Aim of the exercise
If a record contains a picture, leave the picture out and reproduce everything else exactly.

Exercise material
__________________________________________________

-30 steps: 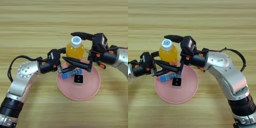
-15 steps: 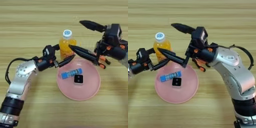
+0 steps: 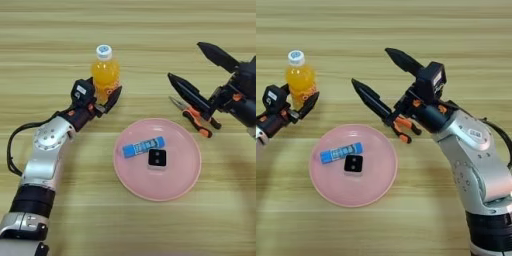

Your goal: Move the objects on the table

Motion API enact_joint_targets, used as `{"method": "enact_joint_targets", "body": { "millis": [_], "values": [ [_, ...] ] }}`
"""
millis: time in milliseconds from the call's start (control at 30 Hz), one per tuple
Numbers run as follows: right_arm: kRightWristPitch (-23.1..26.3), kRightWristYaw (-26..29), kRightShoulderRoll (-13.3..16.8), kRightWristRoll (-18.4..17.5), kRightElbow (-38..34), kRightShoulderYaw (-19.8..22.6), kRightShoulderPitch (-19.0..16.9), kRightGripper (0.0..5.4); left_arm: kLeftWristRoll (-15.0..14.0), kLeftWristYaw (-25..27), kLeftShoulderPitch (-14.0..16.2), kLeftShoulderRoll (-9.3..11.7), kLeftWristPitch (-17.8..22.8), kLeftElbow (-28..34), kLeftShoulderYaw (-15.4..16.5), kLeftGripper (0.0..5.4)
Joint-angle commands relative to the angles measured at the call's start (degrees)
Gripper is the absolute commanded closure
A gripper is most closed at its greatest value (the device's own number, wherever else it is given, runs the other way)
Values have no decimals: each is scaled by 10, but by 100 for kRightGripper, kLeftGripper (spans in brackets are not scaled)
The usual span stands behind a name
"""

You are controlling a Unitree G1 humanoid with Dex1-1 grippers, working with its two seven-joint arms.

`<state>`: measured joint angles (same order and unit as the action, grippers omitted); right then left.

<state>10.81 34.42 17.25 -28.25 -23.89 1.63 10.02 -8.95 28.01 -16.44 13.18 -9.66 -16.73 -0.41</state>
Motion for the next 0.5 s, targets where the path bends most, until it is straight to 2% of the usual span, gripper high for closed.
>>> {"method": "enact_joint_targets", "body": {
  "millis": [33, 100, 200, 367, 500],
  "values": [
    [-59, -53, -25, 82, 73, -8, -8, 0, 8, -22, -23, -4, -20, -15, 13, 204],
    [-100, -77, -38, 124, 115, -15, -13, 0, 8, -29, -21, -8, -23, -20, 13, 204],
    [-154, -113, -56, 166, 177, -10, -11, 0, 13, -37, -12, -13, -25, -23, 8, 204],
    [-192, -127, -62, 181, 227, -3, -3, 0, 31, -61, -3, -25, -22, -38, 7, 204],
    [-202, -131, -60, 181, 240, 0, 7, 0, 27, -61, 3, -34, -17, -56, 5, 204]
  ]
}}
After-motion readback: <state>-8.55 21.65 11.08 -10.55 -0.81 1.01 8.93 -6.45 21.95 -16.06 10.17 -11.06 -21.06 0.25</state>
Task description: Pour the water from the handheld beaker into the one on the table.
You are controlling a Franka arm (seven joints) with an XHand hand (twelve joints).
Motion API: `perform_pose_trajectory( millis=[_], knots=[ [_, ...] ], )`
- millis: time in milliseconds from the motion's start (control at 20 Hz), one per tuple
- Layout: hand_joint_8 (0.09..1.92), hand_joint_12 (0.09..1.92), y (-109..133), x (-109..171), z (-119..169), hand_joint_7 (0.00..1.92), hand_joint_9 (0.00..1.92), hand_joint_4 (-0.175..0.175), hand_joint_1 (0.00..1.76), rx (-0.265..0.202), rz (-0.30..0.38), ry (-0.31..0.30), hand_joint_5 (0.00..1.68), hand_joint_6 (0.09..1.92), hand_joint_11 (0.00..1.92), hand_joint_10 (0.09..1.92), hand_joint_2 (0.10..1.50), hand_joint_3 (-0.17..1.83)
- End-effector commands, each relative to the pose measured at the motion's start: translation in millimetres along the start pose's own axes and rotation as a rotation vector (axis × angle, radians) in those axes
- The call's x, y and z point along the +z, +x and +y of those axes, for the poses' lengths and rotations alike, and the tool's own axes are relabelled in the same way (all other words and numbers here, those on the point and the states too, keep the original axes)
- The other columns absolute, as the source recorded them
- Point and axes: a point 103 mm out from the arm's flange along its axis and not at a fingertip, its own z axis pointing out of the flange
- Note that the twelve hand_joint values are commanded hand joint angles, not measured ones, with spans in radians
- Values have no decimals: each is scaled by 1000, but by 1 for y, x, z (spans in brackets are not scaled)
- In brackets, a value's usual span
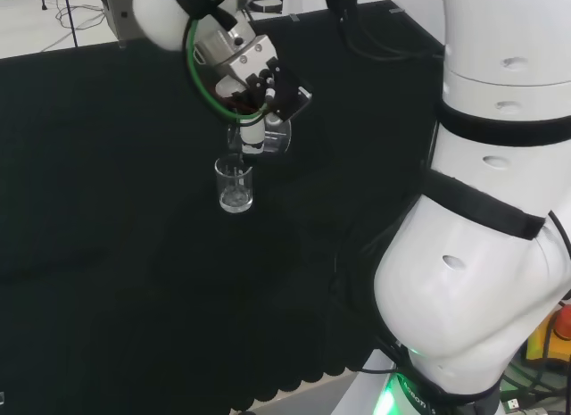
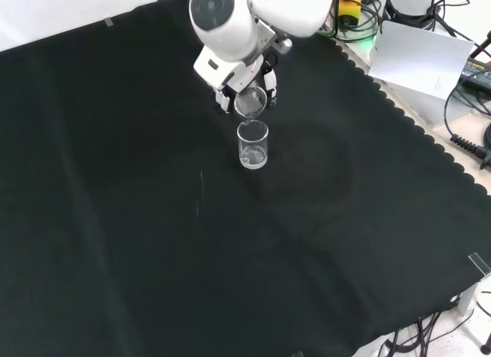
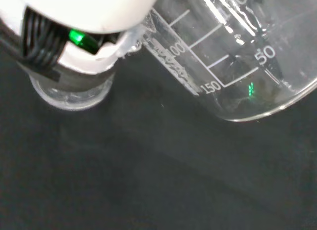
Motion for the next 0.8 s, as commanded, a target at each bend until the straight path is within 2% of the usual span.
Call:
perform_pose_trajectory(
  millis=[50, 350, 650, 800],
  knots=[
    [467, 537, -12, 8, 2, 1361, 1624, -175, 1434, -28, 161, -119, 1412, 316, 1442, 87, 647, 543],
    [478, 535, -29, 17, 11, 1356, 1620, -175, 1433, -28, 288, -226, 1409, 320, 1440, 87, 652, 535],
    [485, 535, -49, 26, 30, 1353, 1618, -175, 1433, -82, 425, -347, 1408, 322, 1440, 87, 655, 531],
    [491, 536, -60, 32, 38, 1350, 1618, -175, 1433, -93, 492, -403, 1407, 323, 1440, 87, 656, 529]
  ],
)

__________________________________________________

Result
-30 steps: 
-15 steps: 
+0 steps: 

Your goal: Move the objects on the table

Motion API enact_joint_targets, used as `{"method": "enact_joint_targets", "body": { "millis": [_], "values": [ [_, ...] ] }}`
"""
millis: time in milliseconds from the call's start (control at 30 Hz), one per tuple
Numbers run as follows: right_arm: kRightWristPitch (-23.1..26.3), kRightWristYaw (-26..29), kRightShoulderRoll (-13.3..16.8), kRightWristRoll (-18.4..17.5), kRightElbow (-38..34), kRightShoulderYaw (-19.8..22.6), kRightShoulderPitch (-19.0..16.9), kRightGripper (0.0..5.4); left_arm: kLeftWristRoll (-15.0..14.0), kLeftWristYaw (-25..27), kLeftShoulderPitch (-14.0..16.2), kLeftShoulderRoll (-9.3..11.7), kLeftWristPitch (-17.8..22.8), kLeftElbow (-28..34), kLeftShoulderYaw (-15.4..16.5), kLeftGripper (0.0..5.4)
Joint-angle commands relative to the angles measured at the call's start (degrees)
Gripper is the absolute commanded closure
A gripper is most closed at its greatest value (the device's own number, wherever else it is given, runs the other way)
Values have no decimals: each is scaled by 10, but by 100 for kRightGripper, kLeftGripper (spans in brackets are not scaled)
The usual span stands behind a name
"""

You are controlling a Unitree G1 humanoid with Dex1-1 grippers, working with its two seven-joint arms.

`<state>`: measured joint angles (same order and unit as the action, grippers omitted); right then left.

<state>10.81 34.42 17.25 -28.25 -23.89 1.63 10.02 -8.95 28.01 -16.44 13.18 -9.66 -16.73 -0.41</state>
Motion for the next 0.5 s, targets where the path bends most, until it is straight to 2% of the usual span, gripper high for closed.
>>> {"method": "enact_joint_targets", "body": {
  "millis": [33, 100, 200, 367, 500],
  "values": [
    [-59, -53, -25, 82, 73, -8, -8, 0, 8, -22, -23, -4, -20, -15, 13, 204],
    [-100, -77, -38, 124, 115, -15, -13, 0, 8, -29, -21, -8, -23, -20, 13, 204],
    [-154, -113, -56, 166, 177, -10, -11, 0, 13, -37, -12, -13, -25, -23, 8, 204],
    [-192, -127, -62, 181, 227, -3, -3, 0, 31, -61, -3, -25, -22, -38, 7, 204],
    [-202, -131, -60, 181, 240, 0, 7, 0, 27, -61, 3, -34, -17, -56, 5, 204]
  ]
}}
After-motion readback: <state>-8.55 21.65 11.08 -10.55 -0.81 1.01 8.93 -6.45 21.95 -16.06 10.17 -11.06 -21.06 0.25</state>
Task description: Pour the water from the handheld beaker into the one on the table.
You are controlling a Franka arm (seven joints) with an XHand hand (twelve joints).
Motion API: `perform_pose_trajectory( millis=[_], knots=[ [_, ...] ], )`
- millis: time in milliseconds from the motion's start (control at 20 Hz), one per tuple
- Layout: hand_joint_8 (0.09..1.92), hand_joint_12 (0.09..1.92), y (-109..133), x (-109..171), z (-119..169), hand_joint_7 (0.00..1.92), hand_joint_9 (0.00..1.92), hand_joint_4 (-0.175..0.175), hand_joint_1 (0.00..1.76), rx (-0.265..0.202), rz (-0.30..0.38), ry (-0.31..0.30), hand_joint_5 (0.00..1.68), hand_joint_6 (0.09..1.92), hand_joint_11 (0.00..1.92), hand_joint_10 (0.09..1.92), hand_joint_2 (0.10..1.50), hand_joint_3 (-0.17..1.83)
- End-effector commands, each relative to the pose measured at the motion's start: translation in millimetres along the start pose's own axes and rotation as a rotation vector (axis × angle, radians) in those axes
- The call's x, y and z point along the +z, +x and +y of those axes, for the poses' lengths and rotations alike, and the tool's own axes are relabelled in the same way (all other words and numbers here, those on the point and the states too, keep the original axes)
- The other columns absolute, as the source recorded them
- Point and axes: a point 103 mm out from the arm's flange along its axis and not at a fingertip, its own z axis pointing out of the flange
- Note that the twelve hand_joint values are commanded hand joint angles, not measured ones, with spans in radians
- Values have no decimals: each is scaled by 1000, but by 1 for y, x, z (spans in brackets are not scaled)
- In brackets, a value's usual span
Motion for the next 0.8 s, as commanded, a target at each bend until the straight path is within 2% of the usual span.
Call:
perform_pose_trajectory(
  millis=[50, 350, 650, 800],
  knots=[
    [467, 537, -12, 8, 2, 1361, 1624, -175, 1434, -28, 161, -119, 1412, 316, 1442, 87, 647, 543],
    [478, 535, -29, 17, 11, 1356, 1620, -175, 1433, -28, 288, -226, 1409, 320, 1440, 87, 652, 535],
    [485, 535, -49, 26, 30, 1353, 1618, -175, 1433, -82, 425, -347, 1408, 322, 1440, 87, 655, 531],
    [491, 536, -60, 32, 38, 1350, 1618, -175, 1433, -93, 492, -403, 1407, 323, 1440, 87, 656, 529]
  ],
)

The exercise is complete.